The Litava originates in the territory of Chvalnov-Lísky in the Chřiby range at an elevation of 495 m and flows to Židlochovice, where it enters the Svratka River at an elevation of 179 m. It is 58.6 km long. Its drainage basin has an area of 788.4 km2. The average discharge at its mouth is 1.64 m3/s.
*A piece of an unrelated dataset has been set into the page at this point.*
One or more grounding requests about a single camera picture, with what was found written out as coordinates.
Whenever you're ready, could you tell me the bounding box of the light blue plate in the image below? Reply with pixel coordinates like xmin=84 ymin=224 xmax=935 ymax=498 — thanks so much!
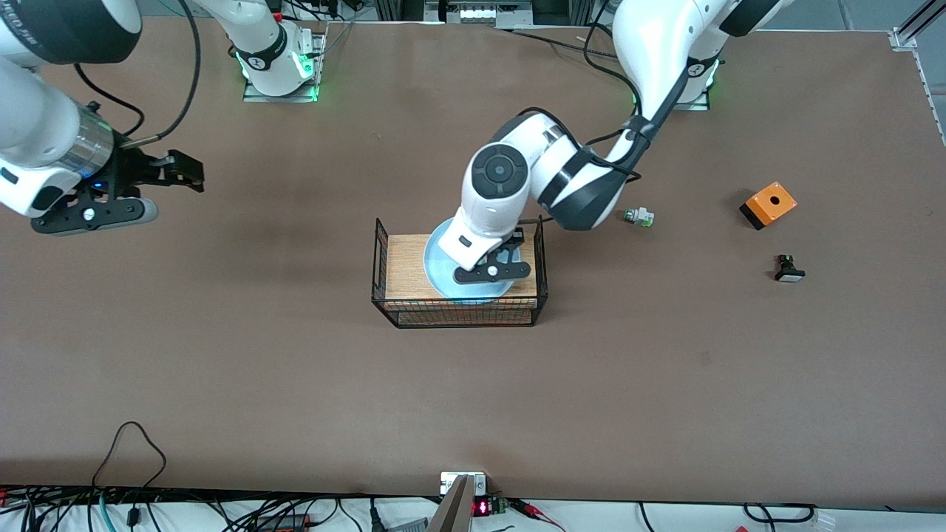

The longest tributaries of the Litava are:

| Tributary | Length (km) | River km | Side |
|---|---|---|---|
| Říčka | 38.9 | 7.2 | right |
| Rakovec | 37.1 | 20.4 | right |
| Dunávka | 15.2 | 2.4 | right |
| Hvězdlička | 12.5 | 41.6 | right |
| Moutnický potok | 12.3 | 5.6 | left |
| Milešovický potok | 11.9 | 16.2 | left |
| Žlebový potok | 9.7 | 32.0 | right |

==Course==
The most populated settlement on the river is the town of Slavkov u Brna. The river flows through the municipal territories of Chvalnov-Lísky, Zástřizly, Kožušice, Malínky, Brankovice, Nesovice, Nevojice, Bučovice, Křižanovice, Hodějice, Slavkov u Brna, Vážany nad Litavou, Hrušky, Zbýšov, Šaratice, Hostěrádky-Rešov, Újezd u Brna, Žatčany, Měnín, Blučina and Židlochovice.

==Bodies of water==
There are 231 bodies of water in the basin area. The largest of them is the fishpond Těšany with an area of 17.1 ha, built on the brook Borkovanský potok. The Litava supplies several fishponds, but there are no fishponds and reservoirs built directly on the river.